Most employees at NASA are now among the million U.S. government employees on forced leave because congress has failed to pass a spending bill, forcing a shutdown.
 
The world is watching in seeming disbelief. So, is America a failed state?
Not quite, but the apparent failure of the American congress to govern certainly raises the question. If we were covering some of the far-flung failing states we often do, we’d know just how to put it.
 
“The capital’s rival clans find themselves at an impasse, unable to agree on a measure that will allow the American state to carry out its most basic functions. … The current crisis has raised questions in the international community about the regime’s ability to govern this complex nation of 300 million people.”
 
That, of course, was a satirical post; it appeared in the online magazine Slate, but it just about fits.
A small cabal of representatives in the House have blocked passage of a government spending bill, and are threatening to default on America’s debts, because they disagree with a bill, Obamacare, passed by congress three years ago.
 
At stake, unlike a “Banana Republic” is the world’s largest economy and the currency of global trade.
Not to mention those out of work, medical projects halted, and the lost revenue from tourists – Yosemite National Park, now shuttered, draws in $350 million a year to the local economy.
 
“I think the rest of the world thinks it’s so incredible they don’t believe it,” British broadcaster and publisher Andrew Neil told CNN’s Christiane Amanpour on Tuesday. “We’re used to dysfunctional governments in Italy or Greece or some banana republic.
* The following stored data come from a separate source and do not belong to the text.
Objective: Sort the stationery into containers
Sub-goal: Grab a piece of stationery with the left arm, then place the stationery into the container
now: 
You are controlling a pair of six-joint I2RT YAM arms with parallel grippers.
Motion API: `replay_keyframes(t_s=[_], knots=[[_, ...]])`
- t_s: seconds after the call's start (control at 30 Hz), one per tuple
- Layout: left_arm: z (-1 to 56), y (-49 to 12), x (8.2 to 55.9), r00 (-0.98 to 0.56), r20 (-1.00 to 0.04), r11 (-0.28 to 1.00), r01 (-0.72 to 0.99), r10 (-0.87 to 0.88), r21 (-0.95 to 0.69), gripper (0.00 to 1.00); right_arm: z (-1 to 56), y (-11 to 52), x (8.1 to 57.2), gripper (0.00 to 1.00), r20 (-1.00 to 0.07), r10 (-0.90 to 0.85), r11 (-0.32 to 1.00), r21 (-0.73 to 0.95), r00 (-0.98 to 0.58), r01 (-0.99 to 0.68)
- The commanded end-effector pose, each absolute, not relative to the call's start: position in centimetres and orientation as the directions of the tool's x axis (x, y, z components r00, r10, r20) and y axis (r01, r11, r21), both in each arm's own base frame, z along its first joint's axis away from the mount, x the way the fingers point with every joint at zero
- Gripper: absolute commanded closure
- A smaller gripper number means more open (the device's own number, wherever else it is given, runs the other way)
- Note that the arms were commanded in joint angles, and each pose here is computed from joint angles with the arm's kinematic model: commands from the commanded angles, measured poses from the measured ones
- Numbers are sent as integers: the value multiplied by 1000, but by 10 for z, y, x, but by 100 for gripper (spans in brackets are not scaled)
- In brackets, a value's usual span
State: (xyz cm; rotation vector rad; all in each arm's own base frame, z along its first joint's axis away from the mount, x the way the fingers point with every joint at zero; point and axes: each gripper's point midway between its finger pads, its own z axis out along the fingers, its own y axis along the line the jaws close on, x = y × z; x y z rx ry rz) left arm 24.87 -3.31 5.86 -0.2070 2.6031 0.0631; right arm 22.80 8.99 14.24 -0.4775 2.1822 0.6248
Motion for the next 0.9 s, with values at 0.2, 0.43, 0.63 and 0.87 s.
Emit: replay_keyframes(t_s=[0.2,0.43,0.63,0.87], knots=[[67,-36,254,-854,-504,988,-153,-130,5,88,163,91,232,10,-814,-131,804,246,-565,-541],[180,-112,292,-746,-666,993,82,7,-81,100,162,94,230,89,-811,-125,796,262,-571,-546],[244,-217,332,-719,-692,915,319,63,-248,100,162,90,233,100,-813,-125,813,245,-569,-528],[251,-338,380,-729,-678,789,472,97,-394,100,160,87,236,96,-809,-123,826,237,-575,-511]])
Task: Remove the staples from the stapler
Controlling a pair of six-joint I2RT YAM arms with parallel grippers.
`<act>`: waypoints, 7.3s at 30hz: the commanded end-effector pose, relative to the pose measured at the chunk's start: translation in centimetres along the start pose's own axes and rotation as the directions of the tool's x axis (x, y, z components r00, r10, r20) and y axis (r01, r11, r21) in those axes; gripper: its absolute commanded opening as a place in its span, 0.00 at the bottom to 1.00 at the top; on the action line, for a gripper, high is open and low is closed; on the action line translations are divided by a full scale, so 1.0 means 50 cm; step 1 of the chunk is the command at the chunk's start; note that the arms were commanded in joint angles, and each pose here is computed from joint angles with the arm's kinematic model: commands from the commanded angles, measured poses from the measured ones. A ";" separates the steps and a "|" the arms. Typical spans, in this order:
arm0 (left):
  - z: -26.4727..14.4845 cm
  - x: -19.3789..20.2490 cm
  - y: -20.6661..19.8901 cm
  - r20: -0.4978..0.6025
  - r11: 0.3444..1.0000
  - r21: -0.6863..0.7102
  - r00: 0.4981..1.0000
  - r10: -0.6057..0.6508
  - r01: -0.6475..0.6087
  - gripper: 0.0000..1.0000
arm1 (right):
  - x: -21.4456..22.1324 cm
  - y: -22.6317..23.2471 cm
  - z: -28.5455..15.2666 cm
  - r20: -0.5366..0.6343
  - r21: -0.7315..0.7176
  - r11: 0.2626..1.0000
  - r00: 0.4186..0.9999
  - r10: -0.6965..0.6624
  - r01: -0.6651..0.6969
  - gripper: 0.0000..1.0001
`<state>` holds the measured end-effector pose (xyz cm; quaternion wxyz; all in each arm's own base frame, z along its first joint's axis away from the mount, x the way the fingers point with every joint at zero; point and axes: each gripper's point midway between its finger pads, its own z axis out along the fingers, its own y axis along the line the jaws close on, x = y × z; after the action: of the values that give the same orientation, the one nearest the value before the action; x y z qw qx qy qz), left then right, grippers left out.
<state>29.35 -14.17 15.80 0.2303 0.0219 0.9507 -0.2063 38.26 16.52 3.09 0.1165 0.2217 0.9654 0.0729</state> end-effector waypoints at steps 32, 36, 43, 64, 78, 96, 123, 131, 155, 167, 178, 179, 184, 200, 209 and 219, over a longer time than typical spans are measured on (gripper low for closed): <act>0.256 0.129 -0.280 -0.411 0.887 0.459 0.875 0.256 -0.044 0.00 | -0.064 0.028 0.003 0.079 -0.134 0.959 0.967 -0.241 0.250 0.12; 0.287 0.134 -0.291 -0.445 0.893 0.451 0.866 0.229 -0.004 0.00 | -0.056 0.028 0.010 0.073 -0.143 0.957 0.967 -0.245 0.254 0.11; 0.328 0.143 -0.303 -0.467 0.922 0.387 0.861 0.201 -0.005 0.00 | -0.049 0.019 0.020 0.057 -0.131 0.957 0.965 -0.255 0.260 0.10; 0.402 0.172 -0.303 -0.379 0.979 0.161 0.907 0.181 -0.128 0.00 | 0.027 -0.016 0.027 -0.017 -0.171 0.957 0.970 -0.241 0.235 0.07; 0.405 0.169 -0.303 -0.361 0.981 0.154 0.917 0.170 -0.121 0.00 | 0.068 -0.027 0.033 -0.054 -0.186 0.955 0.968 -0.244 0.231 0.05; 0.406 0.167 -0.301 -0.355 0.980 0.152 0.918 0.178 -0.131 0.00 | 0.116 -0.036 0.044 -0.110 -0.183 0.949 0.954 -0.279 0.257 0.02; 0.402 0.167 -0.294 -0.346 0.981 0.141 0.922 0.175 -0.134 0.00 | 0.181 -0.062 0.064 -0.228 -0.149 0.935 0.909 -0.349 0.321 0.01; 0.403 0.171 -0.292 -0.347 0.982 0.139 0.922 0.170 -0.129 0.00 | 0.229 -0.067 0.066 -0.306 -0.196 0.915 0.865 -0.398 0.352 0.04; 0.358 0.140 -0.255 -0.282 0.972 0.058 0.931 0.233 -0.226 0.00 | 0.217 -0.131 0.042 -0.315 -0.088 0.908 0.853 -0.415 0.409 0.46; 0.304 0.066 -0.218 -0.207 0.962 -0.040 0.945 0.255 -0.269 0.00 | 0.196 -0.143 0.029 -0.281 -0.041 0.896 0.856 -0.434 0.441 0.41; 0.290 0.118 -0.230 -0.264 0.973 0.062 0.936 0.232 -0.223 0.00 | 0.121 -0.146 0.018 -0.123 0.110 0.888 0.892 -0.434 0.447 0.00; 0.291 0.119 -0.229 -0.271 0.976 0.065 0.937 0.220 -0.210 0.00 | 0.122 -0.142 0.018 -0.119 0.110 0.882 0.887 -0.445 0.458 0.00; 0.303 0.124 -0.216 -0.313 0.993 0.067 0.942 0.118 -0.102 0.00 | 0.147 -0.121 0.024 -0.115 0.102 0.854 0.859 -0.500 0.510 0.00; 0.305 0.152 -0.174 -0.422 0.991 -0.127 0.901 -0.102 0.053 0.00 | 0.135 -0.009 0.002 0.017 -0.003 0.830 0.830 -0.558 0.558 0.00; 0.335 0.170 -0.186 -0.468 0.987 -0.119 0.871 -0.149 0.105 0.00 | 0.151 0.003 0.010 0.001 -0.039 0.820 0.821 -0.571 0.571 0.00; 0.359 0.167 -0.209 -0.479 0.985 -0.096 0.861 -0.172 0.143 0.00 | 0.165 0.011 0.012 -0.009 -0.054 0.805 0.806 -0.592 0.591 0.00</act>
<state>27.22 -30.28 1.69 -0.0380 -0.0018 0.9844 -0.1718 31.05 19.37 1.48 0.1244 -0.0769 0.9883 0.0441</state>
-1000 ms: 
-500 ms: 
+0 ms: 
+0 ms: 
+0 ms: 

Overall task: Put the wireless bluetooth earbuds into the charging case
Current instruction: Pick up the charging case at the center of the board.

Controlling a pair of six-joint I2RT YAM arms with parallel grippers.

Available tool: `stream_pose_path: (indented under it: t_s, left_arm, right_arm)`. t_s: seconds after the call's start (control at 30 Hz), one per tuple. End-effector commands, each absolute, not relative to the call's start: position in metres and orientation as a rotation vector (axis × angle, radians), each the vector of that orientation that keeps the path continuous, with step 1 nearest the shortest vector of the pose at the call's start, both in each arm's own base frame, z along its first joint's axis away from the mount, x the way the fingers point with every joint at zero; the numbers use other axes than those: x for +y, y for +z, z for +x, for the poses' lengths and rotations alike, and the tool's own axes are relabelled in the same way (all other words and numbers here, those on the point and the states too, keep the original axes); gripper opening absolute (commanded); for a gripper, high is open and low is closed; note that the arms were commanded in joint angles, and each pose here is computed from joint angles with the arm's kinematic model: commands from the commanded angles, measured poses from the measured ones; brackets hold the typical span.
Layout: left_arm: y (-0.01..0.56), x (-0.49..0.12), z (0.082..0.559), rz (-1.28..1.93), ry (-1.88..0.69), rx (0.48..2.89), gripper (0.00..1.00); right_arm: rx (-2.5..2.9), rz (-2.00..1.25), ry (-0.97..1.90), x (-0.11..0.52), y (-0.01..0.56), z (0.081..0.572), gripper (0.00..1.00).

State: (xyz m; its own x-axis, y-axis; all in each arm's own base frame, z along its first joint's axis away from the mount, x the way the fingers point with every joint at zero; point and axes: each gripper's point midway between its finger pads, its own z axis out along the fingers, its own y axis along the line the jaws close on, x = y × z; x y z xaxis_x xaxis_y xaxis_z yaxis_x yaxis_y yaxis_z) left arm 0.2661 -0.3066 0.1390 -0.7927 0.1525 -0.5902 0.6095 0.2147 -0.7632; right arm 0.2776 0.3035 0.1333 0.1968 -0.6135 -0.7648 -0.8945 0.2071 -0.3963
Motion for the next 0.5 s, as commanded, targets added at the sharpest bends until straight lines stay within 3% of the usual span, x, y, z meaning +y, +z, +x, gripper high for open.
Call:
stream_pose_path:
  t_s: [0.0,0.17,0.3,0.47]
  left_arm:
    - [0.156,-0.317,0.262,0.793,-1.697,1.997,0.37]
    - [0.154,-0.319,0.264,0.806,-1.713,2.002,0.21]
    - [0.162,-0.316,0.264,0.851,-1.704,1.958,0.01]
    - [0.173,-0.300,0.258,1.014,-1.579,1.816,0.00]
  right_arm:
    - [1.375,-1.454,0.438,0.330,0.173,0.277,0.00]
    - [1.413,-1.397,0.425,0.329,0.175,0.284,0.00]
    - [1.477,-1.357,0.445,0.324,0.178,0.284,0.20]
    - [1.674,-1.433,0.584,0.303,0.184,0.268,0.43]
But a basic function of government to set tax and spend and agree on a budget.”
 
The current crisis, the failure to pass a budget that forced a shutdown, is nothing next to the possibility that America would default on its debts.
 
“The U.S. bonds are by far the most important in the world – they’re the benchmark for the rest of our borrowing in the world,” Neil said. “If the America, of all countries, can’t service it, we are potentially into a financial crisis much bigger than the one sparked off my Lehman Brothers.”
It is a scary potential, but some House republicans seem all too willing to flirt with disaster – all in the name of defunding Obamacare and reducing spending.
 
Ryan Lizza, CNN contributor and Washington correspondent for The New Yorker, said that the root cause is the seemingly ludicrous idea among some conservatives that a default – which has never before happened – would be good, because it would spark a debate about spending.
 
“If you read the conservative press closely,” Lizza told Amanpour, “there’s an argument that has taken hold among some of these folks that a default on the debt would not be as catastrophic as some people think would it be.”
 
So how can it come to this?
 
It would certainly be going too far to call America a “failed state,” but it is no doubt in the back of the minds of many around the world.
 
“The issue isn’t really healthcare – it’s much more fundamental than that,” Neil told Amanpour.
“Americans love their constitution. They think it’s one of the greatest political constructions the world has ever known – and it is,” he said. “But it has the complicated system of checks and balances, which if it doesn’t operate leads to a rigor mortis that would be inconceivable in a parliamentary democracy like Germany or the United Kingdom.”
 
Neil was a White House correspondent in the 1980s when Tipp O’Neill (a “liberal democrat out of the Boston machine”) was speaker of the House and Ronald Reagan (a “radical Republican from California”) was president.
 
But “none of this ever happened,” he told Amanpour, “because they had a basic respect for each other and they knew they had to compromise in the end.”
 
The group of radical Republicans currently in the House, he said, seem to have no interest in doing so.
Lizza told Amanpour that those Republicans forced their Republican leader, John Boehner, to take this course of action.
 
“Eighty very conservative Republicans,” Lizza told Amanpour, “who won their districts by an average of thirty four points – in other words they don’t care about Democrats opposing them, they only care about Republicans primarying them – they forced Boehner to do this.”
Indeed, Neil agreed, the Tea Party Republicans hate Boehner “almost as much” as they hate President Obama.
 
Boehner has blamed the president for failing to negotiate, but Obama has rejected that wholesale.
“I shouldn't have to offer anything,” President Obama told NPR. “They're not doing me a favor by paying for things that they have already approved for the government to do. That's part of their basic function of government; that's not doing me a favor.”
 
Both Neil and Lizza agreed that this was a “systematic” problem that has resulted in a “dysfunctional democracy,” as Neil put it.
 
“America’s good at lecturing the rest of the world on governance,” Neil told Amanpour. “I think the rest of the world is going to need to give America a few lectures on governance.”
 
 
 
 

Comments

Popular posts from this blog

Justice And The Killer Cop

  NOT surprisingly, and for good reasons too, security agencies, in particular the Nigeria Police, have been placed on the spot by local and international human rights communities for their highhandedness in dealing with suspects in custody or at points of arrest. Quite a number of extra-judicial killings and tortures in these circumstances have been highlighted by the local media too.    Against this background, the judgment of the Bayelsa State High Court, Nembe Division, sitting in Yenagoa, delivered by Justice Lucky Boufili sending killer policeman, Matthew Egheghe, to the gallows is most welcome. It is a bold statement that the law frowns at cruelty by uniformed officers of the state and that an appropriate premium is placed on life by the Nigerian state.   That judgment would not bring back the dead, but it should to some extent console their grieving families that justice was served to the guilty. It would equally serve as a deterrent to trigger-h...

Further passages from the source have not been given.